Editorial Anagrama, 2002.
Escritora norteamericana (1918-1997).
Hanff se define a sí misma con las siguientes palabras (en la carta que inicia esta historia):
“Digamos que soy una escritora pobre amante de los libros antiguos y que los que deseo son imposibles de encontrar aquí salvo en ediciones raras y carísimas, o bien en ejemplares de segunda mano […] que, además de mugrientos, suelen estar llenos de anotaciones escolares.”
A partir de esta misiva, se iniciará una relación epistolar cargada de humor, afecto, sensibilidad y, sobre todo, de un gran apego a los libros. El carácter fuerte e ingenioso de la escritora se demuestra desde las primeras páginas, contrastando con la seriedad y el formalismo del librero inglés. La relación que se establece a lo largo de veinte años nos muestra distintos aspectos de la sus vidas, así como el grado de confianza que va surgiendo entre ambos.
“Querido Relámpago:
Me aturde usted enviándome a semejante velocidad vertiginosa el Leigh Hunt y la Vulgata. Probablemente no se da usted cuenta de que apenas hace poco más de dos años que se los pedí.
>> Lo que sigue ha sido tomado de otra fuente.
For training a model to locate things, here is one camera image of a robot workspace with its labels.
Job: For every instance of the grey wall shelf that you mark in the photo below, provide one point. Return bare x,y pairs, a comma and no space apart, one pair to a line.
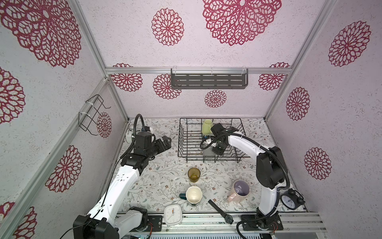
209,81

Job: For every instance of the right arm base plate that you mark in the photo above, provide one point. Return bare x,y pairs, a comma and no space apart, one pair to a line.
272,223

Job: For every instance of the black twin-bell alarm clock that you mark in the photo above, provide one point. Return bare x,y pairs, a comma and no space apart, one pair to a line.
292,199

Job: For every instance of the black wristwatch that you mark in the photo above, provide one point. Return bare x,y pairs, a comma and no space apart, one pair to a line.
227,217

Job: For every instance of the white twin-bell alarm clock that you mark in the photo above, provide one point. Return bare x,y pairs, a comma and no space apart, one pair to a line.
129,135

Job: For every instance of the black wire dish rack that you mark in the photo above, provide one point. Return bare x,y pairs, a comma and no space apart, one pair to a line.
191,137

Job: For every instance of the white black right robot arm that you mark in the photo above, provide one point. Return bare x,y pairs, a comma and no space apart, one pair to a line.
271,169

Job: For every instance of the dark green cream mug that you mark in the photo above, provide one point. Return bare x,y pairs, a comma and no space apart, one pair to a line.
193,195

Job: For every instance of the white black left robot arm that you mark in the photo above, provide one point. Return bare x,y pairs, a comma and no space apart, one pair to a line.
102,222

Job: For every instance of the white square clock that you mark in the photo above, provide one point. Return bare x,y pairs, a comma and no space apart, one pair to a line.
173,215

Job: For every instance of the black wire wall holder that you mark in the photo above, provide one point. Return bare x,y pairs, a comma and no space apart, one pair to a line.
96,121

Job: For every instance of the pink lilac mug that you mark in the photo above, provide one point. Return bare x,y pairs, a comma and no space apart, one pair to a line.
240,190

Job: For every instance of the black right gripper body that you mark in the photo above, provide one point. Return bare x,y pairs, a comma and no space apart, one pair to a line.
220,148

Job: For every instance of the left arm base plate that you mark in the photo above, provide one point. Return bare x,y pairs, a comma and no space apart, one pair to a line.
153,224

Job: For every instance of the grey cream mug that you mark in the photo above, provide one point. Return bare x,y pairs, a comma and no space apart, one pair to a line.
208,152

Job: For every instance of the light green mug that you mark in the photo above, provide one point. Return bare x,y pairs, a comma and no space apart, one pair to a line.
206,127

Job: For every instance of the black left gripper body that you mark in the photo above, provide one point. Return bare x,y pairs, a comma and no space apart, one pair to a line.
157,147

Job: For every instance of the amber glass cup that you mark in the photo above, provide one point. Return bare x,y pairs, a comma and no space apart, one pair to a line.
194,174
Si sigue manteniendo este ritmo, va a sufrir un ataque cardiaco…”
Las peticiones literarias de Helene son incesantes, y entre las descripciones de las obras y otros aspectos, el lector se va enterando de situaciones más personales, que le confieren a esta obra una emotividad desbordante.
En 1949, Inglaterra tenía serios conflictos con la distribución de alimentos. Al conocer este hecho, Helene decide enviar algunas provisiones a los empleados de Marks & Co., recibiendo de inmediato muestras de cariño y agradecimiento por parte de varios de los beneficiarios, quienes en un principio le escriben de manera clandestina, ya que todo indicaba que Mr. Doel se había asignado la exclusividad de la comunicación con la joven.
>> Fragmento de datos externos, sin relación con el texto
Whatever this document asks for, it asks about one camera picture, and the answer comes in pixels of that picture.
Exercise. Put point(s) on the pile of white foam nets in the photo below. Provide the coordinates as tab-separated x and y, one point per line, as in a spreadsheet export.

Por otra parte, sus sueños de viajar para conocer “su librería”, se ven truncados una y otra vez por diversos motivos, aunque la esperanza permanece. Mientras tanto, recibe noticias por parte de amistades que viajan al lugar, y que visitan el añorado inmueble.
Ya había leído este libro, pero con esta relectura pude apreciar algunos matices que no recuerdo haber tomado demasiado en cuenta la ocasión anterior, y que se refieren al inmenso valor del libro en su aspecto tangible:
“Casi temo tocar esas páginas de tacto tan suave que semejan un pergamino y de un fuerte color crema. […] jamás supuse que un libro así pudiera proporcionar un placer tan gozoso al sentido del tacto.”
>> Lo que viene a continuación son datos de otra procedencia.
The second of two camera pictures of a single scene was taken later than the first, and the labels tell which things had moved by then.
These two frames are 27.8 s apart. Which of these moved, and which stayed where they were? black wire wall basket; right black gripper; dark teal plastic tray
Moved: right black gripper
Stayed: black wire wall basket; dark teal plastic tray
Desde el punto de vista de Helene, el atractivo de encontrar huellas ajenas en los libros a través del tiempo es definitivo. A propósito de una dedicatoria escrita en una tarjeta, comenta:
“Pero ustedes son libreros, claro…, y se les nota: han temido que una dedicatoria manuscrita en el libro le hiciera perder valor…, cuando para su actual propietaria lo habría incrementado muchísimo.”
Me parece que el mérito de esta obra radica en la sensibilidad que emiten sus páginas; es sencillamente entrañable.